No fim das contas, For All Mankind é um bom exemplo do apreço que a Apple TV+ tem por televisão bem feita – em todos os sentidos. Além de visuais de ponta, ação bem feita e excelentes atuações, é um programa que sabe utilizar o formato, que entende que o valor dos seriados está no desenvolvimento de seus personagens e situações à médio/longo prazo. Não é uma série que quer dar respostas e satisfações imediatamente, mas sim criar algo grandioso por completo.
Depois de uma sólida primeira temporada, a série dá um salto de qualidade gigantesco na segunda temporada, que facilmente foi uma das melhores obras de 2021. A terceira temporada continua nessa expansão, com uma leva de episódios que, apesar de ambientada nos anos 90, soa altamente contemporânea ao discutir a colonização da Marte – tendo até mesmo um personagem inspirado no polêmico Elon Musk, para debater os benefícios e males de quando o setor privado se junta à corrida espacial.
Assim como seus personagens, é um programa complexo, feito da junção de cineastas, engenheiros espaciais e historiadores. Por conta disso, o resultado é agradável para todos os fissurados por TV, ciência e história, já que é fiel a todas as três áreas. O desenvolvimento narrativo é excelente, mas a obra também acerta com precisão obsessiva em todos os aspectos físicos e científicos, além de apresentar uma expansão intrigante e consistente da história alternativa desse universo.
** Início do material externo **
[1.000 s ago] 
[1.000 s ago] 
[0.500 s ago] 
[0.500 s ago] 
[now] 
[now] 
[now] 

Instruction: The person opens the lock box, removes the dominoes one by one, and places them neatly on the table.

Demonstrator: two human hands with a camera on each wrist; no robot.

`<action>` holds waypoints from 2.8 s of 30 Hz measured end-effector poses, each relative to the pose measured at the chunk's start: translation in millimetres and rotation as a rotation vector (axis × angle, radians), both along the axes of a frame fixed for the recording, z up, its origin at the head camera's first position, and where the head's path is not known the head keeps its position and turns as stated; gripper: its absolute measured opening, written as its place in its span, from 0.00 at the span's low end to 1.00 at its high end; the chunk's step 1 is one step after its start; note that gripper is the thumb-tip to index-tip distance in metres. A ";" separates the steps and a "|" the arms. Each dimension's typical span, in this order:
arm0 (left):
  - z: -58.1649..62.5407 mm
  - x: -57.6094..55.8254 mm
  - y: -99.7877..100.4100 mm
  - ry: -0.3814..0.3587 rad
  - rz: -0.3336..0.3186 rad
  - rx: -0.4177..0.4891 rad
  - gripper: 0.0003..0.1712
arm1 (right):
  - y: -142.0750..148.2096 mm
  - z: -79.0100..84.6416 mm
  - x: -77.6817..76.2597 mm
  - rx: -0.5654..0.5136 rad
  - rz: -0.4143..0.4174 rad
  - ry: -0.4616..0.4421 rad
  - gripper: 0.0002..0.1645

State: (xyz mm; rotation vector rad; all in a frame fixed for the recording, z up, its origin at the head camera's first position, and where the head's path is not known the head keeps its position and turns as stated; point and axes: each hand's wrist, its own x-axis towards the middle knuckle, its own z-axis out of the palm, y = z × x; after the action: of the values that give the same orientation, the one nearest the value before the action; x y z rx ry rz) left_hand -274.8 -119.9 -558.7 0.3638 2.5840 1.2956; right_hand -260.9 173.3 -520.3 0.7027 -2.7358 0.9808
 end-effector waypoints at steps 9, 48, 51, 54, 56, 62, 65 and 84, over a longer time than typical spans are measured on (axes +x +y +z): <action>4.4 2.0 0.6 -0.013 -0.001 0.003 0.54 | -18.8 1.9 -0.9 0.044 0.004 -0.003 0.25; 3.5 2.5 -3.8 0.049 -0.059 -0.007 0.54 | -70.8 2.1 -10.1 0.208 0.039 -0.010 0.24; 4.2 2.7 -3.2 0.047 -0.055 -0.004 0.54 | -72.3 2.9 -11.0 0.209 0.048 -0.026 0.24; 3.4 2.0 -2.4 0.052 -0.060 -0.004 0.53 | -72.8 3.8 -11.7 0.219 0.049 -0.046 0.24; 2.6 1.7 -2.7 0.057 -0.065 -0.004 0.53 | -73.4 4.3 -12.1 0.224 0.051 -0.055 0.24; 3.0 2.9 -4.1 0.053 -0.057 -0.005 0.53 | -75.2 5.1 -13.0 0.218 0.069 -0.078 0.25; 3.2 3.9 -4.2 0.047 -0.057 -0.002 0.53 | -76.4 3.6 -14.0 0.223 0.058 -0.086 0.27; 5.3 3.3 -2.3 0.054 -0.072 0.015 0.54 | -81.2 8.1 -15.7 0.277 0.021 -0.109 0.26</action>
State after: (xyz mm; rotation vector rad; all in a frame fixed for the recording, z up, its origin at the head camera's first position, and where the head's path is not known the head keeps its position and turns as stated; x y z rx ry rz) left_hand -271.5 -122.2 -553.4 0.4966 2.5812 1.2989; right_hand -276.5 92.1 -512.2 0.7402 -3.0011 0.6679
Não é exatamente uma série educativa, mas seu carinho pelo espaço e pela história pode despertar o interesse até de quem não é exatamente versado em nenhuma dessas áreas mais científicas, como ocorreu com Krys Marshall:
“Não sei nada sobre a ciência na nossa série, eu estou constantemente fazendo perguntas. É por isso que eu amo fazer o podcast do programa, não me incomodo de parecer boba, de não entender ou de pedir esclarecimentos. A verdade é que eu não era uma pessoa de ficção científica, e ainda não sou, mas o que amo na série é que há um elemento sci-fi que atrai gênios de verdade: engenheiros, cientistas, físicos que amam a série.”
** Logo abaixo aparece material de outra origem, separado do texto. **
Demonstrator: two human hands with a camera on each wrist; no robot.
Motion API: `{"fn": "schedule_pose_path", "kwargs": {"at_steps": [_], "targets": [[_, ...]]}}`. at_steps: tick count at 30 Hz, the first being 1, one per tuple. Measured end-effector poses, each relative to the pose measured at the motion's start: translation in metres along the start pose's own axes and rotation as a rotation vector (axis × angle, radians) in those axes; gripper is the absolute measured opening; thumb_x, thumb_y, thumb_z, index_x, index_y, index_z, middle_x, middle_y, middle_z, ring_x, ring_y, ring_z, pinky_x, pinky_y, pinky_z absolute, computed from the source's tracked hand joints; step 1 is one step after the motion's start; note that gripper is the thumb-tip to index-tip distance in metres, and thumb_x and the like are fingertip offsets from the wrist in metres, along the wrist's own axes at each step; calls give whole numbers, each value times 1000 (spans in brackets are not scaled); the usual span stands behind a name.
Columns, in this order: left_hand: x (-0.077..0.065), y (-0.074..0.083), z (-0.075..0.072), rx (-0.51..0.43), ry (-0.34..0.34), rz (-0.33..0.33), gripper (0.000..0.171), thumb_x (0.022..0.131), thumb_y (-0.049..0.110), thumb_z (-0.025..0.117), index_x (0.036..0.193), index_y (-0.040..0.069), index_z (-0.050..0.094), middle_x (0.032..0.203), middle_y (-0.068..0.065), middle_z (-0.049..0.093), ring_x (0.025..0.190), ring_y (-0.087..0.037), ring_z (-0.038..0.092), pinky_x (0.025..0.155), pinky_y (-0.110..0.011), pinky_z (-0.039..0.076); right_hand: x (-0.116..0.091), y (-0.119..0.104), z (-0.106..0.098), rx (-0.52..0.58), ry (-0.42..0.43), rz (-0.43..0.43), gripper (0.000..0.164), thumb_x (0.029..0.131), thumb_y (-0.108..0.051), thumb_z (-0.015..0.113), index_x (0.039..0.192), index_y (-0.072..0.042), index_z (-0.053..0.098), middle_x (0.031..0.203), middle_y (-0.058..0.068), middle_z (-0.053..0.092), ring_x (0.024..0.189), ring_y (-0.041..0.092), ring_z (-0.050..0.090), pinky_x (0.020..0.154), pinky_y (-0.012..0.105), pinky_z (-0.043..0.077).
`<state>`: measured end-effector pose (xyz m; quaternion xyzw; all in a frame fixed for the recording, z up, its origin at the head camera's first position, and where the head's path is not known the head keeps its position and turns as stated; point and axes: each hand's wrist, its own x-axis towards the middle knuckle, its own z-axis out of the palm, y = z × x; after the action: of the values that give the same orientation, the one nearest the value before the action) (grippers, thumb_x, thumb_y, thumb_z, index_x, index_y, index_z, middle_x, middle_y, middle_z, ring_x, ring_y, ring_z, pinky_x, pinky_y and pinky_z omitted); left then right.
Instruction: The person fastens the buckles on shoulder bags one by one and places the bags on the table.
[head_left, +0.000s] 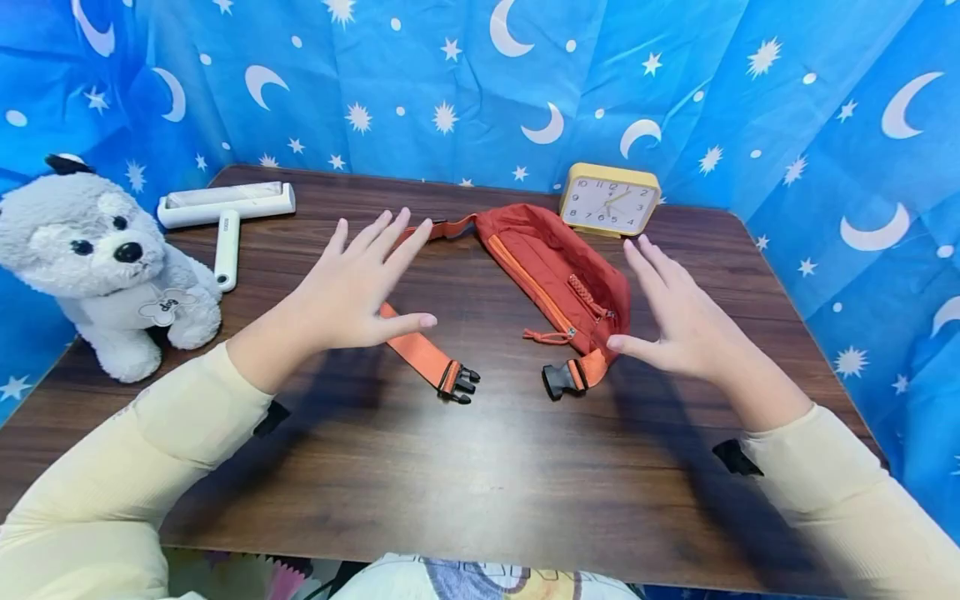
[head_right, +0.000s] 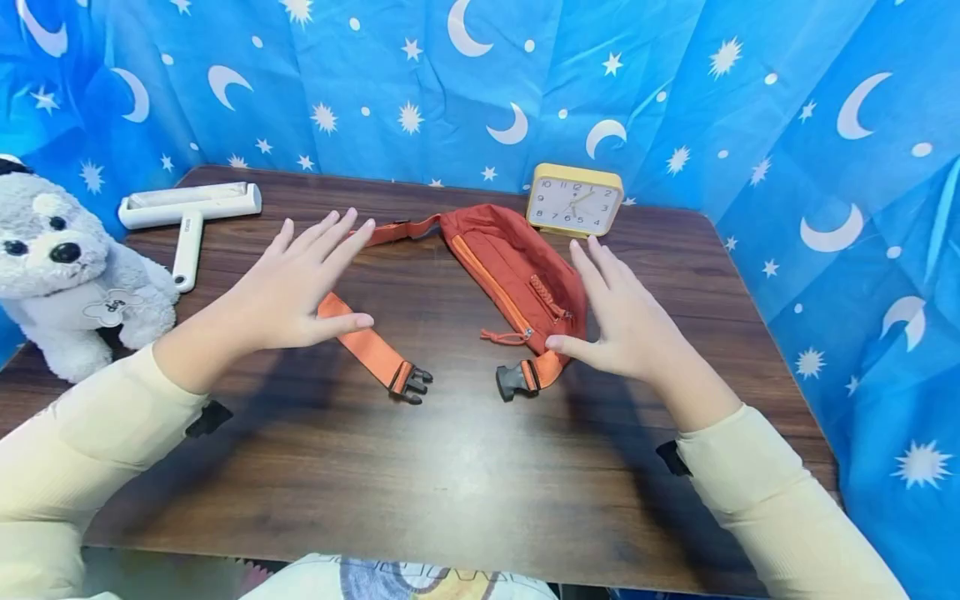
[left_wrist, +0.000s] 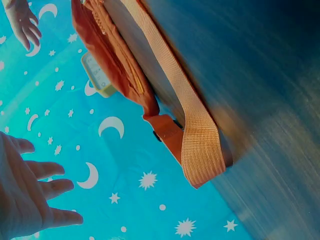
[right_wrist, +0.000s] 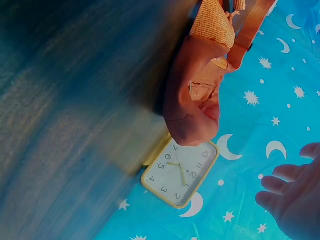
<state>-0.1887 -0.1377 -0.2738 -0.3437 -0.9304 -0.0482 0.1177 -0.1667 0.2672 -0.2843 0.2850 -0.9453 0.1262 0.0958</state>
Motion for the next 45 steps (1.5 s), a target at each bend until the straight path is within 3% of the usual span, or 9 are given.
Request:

Nesse momento em que o catálogo da Apple TV+ começa a ganhar mais notoriedade com obras de altíssimo padrão de qualidade, For All Mankind é uma das séries que merece ser tão discutida quanto os demais sucessos da casa.
“O que a Apple está fazendo é diferente de qualquer outra emissora, com produções como Ted Lasso, que é super divertida e humana; ou com Severance, que todo episódio é de explodir a mente. Amo que a Apple não tem medo de ousar”, afirma a atriz, que se diz muito grata ao ver que For All Mankind lentamente está conquistando público e críticos por aí. “Há tantas opções para o público, uma quantidade excessiva de séries de TV por aí, portanto é especial termos sido notados pelos fãs e pela crítica.”
As duas temporadas de For All Mankind estão completas no catálogo do Apple TV+. Já a terceira temporada estreou nesta sexta (10) e — assim como todas as produções do serviço — é transmitida semanalmente.